1.2 COMPUTER AND INFORMATION SCIENCE, Computer Sciences, Information Science

Publication Details

Dissertation submitted in partial fulfilment for a M.Sc. in Computing (Data Analytics) School of Computing Technological University Dublin

Abstract

Older IoT “smart sensors” create system alerts from threshold rules on reading values. These simple thresholds are not very flexible to changes in the network. Due to the large number of false positives generated, these alerts are often ignored by network operators. Current state-of-the-art analytical models typically create alerts using raw sensor readings as the primary input. However, as greater numbers of sensors are being deployed, the growth in the number of readings that must be processed becomes problematic. The number of analytic models deployed to each of these systems is also increasing as analysis is broadened. This study aims to investigate if alerts created using threshold rules can be used to predict network faults. By using threshold-based alerts instead of raw continuous readings, the amount of data that the analytic models need to process is greatly reduced. The study was done using alert data from a European city’s District Heating network. The alerts were generated by “smart sensors” that used threshold rules. Analytic models were tested to find the most accurate prediction of a network fault.
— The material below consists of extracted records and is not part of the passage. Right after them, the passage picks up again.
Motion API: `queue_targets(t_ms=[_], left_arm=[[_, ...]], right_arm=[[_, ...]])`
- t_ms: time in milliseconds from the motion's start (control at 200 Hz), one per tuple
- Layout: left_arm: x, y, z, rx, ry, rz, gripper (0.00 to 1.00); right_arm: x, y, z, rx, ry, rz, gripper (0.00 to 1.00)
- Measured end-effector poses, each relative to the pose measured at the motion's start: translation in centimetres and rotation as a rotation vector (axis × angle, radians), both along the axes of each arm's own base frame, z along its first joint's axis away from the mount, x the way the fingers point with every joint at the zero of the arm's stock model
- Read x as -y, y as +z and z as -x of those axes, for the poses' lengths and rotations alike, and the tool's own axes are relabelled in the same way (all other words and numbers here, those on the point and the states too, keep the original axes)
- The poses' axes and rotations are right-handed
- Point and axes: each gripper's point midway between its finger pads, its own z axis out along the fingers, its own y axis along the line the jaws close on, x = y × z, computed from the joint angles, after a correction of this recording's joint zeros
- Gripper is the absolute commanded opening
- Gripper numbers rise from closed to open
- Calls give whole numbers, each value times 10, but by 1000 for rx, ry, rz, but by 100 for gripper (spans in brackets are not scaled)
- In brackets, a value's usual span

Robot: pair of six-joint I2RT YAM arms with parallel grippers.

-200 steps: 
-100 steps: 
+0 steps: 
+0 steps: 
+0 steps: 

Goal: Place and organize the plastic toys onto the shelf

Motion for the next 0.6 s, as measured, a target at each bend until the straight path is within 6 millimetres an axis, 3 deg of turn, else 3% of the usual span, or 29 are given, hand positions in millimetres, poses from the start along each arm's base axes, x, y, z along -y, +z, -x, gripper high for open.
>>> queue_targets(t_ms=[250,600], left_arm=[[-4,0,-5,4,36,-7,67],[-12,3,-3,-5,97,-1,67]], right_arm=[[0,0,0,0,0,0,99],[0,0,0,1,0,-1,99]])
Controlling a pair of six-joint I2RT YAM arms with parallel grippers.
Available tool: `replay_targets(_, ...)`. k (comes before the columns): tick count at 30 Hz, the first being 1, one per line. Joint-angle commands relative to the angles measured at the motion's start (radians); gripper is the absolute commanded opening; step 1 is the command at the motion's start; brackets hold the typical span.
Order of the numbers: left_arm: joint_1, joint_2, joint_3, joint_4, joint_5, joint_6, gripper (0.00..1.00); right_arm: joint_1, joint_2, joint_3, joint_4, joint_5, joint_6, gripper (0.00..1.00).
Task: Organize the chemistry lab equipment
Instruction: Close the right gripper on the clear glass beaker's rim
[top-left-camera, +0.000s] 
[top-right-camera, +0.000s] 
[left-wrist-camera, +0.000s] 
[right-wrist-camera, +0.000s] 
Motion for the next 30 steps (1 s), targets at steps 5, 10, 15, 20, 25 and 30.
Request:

Work order (maintenance) records were used as the target variable indicating a fault had occurred at the same time and location as the alert was active. The target variable was highly imbalanced (96:4) with a minority class being when a Work Order was required. The decision tree model developed used misclassification costs to achieve a reasonable accuracy with a trade-off between precision (.63) and recall (.56). The sparse nature of the alert data may be to blame for this result. The results show promise that this method could work well on datasets with better sensor coverage.